This revision traces the evolution of the concept of social welfare and presents a sweeping view of the history of social welfare programs from prehistory through the 1990s. The author takes a feminist perspective and integrates coverage of women's and minority issues into the development of our present social welfare system. Particular attention is paid to the issues of poverty and social and economic justice. This edition includes coverage of the new welfare reform act or TANF (Temporary Assistance to Needy Families), including the political and economic implications for the poor, particularly women and children. In addition, the new edition deals more fully with global economic issues affecting social welfare in all countries. Chapter 13 now includes more information on transnational corporations and the global economy. Chapter 13 also includes new coverage of managed health care and case management. For anyone interested in social welfare or social policy.
Phyllis J. Day, MSW, MA, PhD, has taught at Western Michigan University, Purdue University, Boise State University, Temple University and, most recently, at St.AmbroseUniversity. She received her MSW and PhD from the University of Michigan. She has practiced social work at Crittenton Services and the United Way. In addition to numerous papers and presentations, she is the author of A New History of Social Welfare.
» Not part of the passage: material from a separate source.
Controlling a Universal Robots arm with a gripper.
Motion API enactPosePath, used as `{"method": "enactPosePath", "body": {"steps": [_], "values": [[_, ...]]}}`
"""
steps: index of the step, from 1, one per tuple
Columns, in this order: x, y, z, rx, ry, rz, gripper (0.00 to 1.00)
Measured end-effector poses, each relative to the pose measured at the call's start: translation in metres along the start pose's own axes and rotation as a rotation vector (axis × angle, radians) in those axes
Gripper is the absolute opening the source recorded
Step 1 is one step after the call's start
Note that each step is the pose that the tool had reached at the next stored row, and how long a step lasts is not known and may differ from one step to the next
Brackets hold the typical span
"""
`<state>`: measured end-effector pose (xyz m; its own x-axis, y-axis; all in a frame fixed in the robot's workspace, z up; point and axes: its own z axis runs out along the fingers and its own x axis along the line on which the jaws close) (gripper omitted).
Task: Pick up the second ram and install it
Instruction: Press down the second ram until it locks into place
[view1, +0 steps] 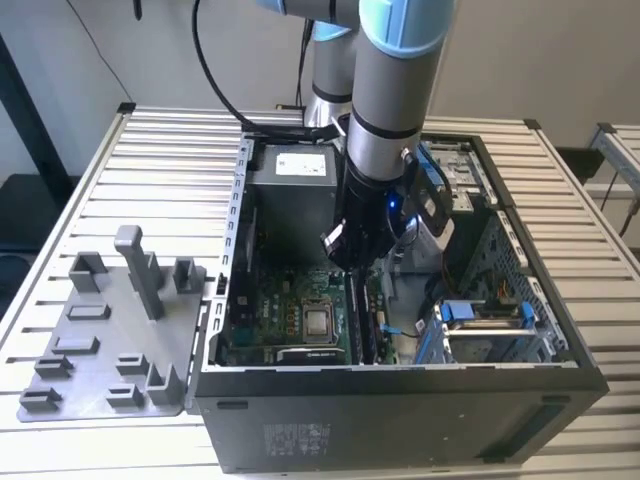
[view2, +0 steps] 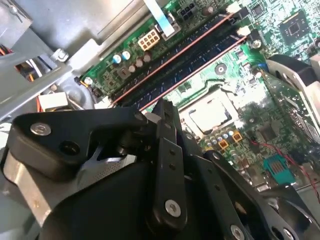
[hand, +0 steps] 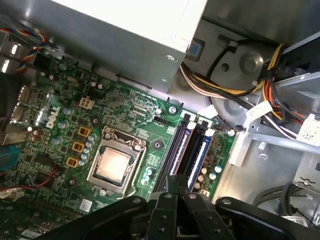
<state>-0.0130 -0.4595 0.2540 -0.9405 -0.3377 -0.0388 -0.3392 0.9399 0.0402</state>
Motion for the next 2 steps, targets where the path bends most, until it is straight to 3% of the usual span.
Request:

Jerome H. Schiele, DSW, is a professor and associate dean in the School of Social Work at the University of Georgia. He is a native of Hampton, Virginia and received his bachelor's degree in sociology from Hampton University in 1983. He attained both his master's and doctoral degrees in social work from Howard University. Before arriving at the University of Georgia, he was professor and director of the PhD programs in social work at Morgan State University in Baltimore, Maryland and Norfolk State University in Norfolk, Virginia. Before that, he was an associate professor of social work at Clark Atlanta University in Atlanta, Georgia, and he also directed its PhD program in social work for four years. His first teaching position was as an assistant professor of social welfare at the State University of New York at Stony Brook, where he directed the MSW program for two years. Dr. Schiele’s scholarly work focuses on social work practice theory, social welfare policy analysis, and diversity and oppression studies. He has published numerous scholarly articles, essays, and book chapters, many of which appear in major academic periodicals and publications. Dr. Schiele also is author of the book, Human Services and the Afrocentric Paradigm (Routledge, 2000), and he is the editor of the book, Social Welfare Policy: Regulation and Resistance among People of Color(Sage Publications, 2011). Dr. Schiele’s primary teaching areas are social welfare history, social work practice theory, and social welfare policy analysis, and he is a member of several professional organizations.